The utility of multiple synthesised views in the recognition of unfamiliar faces
The current data (SJDDMB_Experiment1_2. xlsx) from two experiments are reported in two tabs. In both tabs data are averaged across trials and participants are organized by rows. For Experiment 1, the first two columns (A & B) represent participant demographics (Age & Gender). The following four columns represent a mean accuracy (i.e., proportion correct) score for each of the four experimental conditions reported in the paper. Scoring a correct answer as 1 and an incorrect answer as 0 and then averaging scores across trials gave a mean accuracy. The experimental conditions comprised computer-generated views created from a single original image (Synthesised Views), the target image alone (Original image), a single test image that displayed a face at the test angle (Test image) and multiple photograph views (Photographic Views). The second measure reported is a confidence-accuracy (CA) score.

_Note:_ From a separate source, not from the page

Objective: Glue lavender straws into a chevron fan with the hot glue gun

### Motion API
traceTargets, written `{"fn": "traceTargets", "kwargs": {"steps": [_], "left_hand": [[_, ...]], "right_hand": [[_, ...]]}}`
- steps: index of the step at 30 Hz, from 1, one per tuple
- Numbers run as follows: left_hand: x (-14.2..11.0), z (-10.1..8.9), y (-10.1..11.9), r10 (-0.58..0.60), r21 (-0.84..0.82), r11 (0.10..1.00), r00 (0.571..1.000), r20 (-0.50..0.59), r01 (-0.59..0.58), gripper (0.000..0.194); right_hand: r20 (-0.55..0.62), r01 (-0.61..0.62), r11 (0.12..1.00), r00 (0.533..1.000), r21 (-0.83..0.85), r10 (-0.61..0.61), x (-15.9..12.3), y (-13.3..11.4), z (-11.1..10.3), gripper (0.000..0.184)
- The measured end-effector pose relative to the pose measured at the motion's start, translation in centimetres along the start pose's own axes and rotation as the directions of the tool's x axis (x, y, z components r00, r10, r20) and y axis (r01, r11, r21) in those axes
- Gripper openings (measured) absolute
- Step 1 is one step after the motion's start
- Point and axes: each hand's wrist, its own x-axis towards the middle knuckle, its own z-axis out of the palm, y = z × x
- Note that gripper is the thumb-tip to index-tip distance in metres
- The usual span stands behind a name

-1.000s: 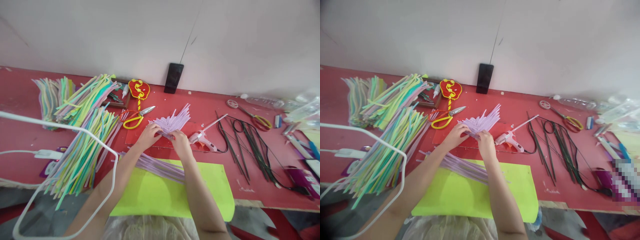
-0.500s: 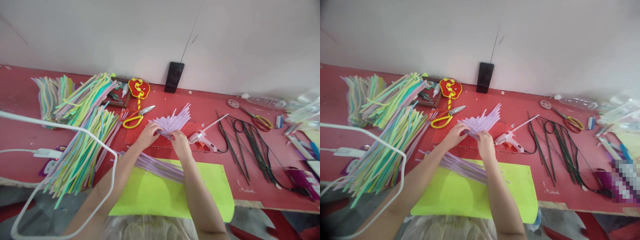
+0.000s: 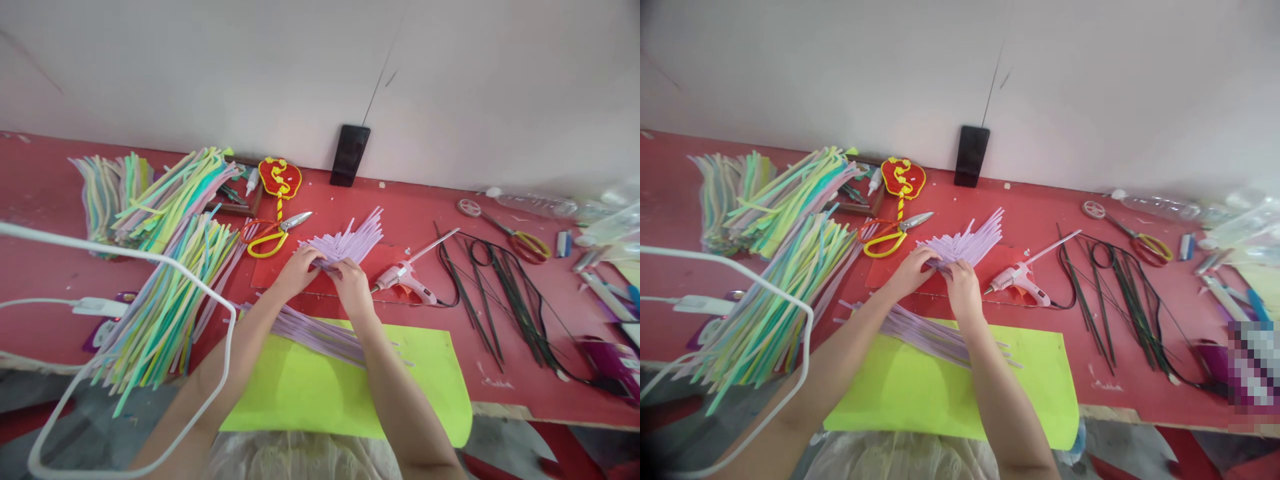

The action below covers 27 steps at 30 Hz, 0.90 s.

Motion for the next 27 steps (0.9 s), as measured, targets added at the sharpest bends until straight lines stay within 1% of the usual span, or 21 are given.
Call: {"fn": "traceTargets", "kwargs": {"steps": [3,6,10,13,21,27], "left_hand": [[-0.1,-0.2,-0.1,-0.02,-0.034,0.999,0.999,-0.027,0.019,0.027],[-0.1,-0.9,-0.4,-0.055,-0.048,0.997,0.998,-0.038,0.053,0.031],[-0.1,-2.3,-1.1,-0.07,0.026,0.997,0.997,-0.028,0.071,0.031],[-0.1,-2.9,-1.6,-0.105,0.056,0.993,0.993,-0.044,0.108,0.029],[-0.1,-2.8,-1.7,-0.13,0.056,0.99,0.991,-0.042,0.132,0.027],[0.0,-2.9,-1.5,-0.11,0.111,0.987,0.993,-0.031,0.112,0.027]], "right_hand": [[0.003,0.008,1.0,1.0,-0.001,-0.008,0.1,0.2,0.2,0.021],[0.001,0.001,1.0,1.0,-0.01,-0.001,0.2,0.4,0.3,0.021],[-0.016,0.008,1.0,1.0,-0.017,-0.008,0.1,0.5,0.4,0.02],[-0.012,0.0,1.0,1.0,-0.012,0.0,0.1,0.5,0.5,0.02],[-0.002,-0.016,1.0,1.0,-0.024,0.016,0.0,0.3,0.4,0.021],[0.006,-0.033,0.987,0.999,-0.154,0.034,-0.1,-0.6,0.2,0.025]]}}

The CA score was calculated by multiplying accuracy (negatively scored for incorrect answers so 1 = correct and −1 = incorrect) by the confidence score (1: “Not at all confident”, 7:“Extremely confident”, minus 0.5) giving a score between −6.5 and +6.5 in 13 equal steps. Data are again averaged across trials and reported for each experimental condition. The data are organized in a similar fashion for Experiment 2 with the addition of a Distractor column. This column indicates if a participant was shown a distractor face before test.
Results derived from these data are published in the Quraterly Journal fo Experimental Psychology at http://dx.doi.org/10.1080/17470218.2016.1158302 . These experiments explored how introducing multiple views of an individual enhanced later identification. Some of these multiple views were taken as photographs and some were artificially generated.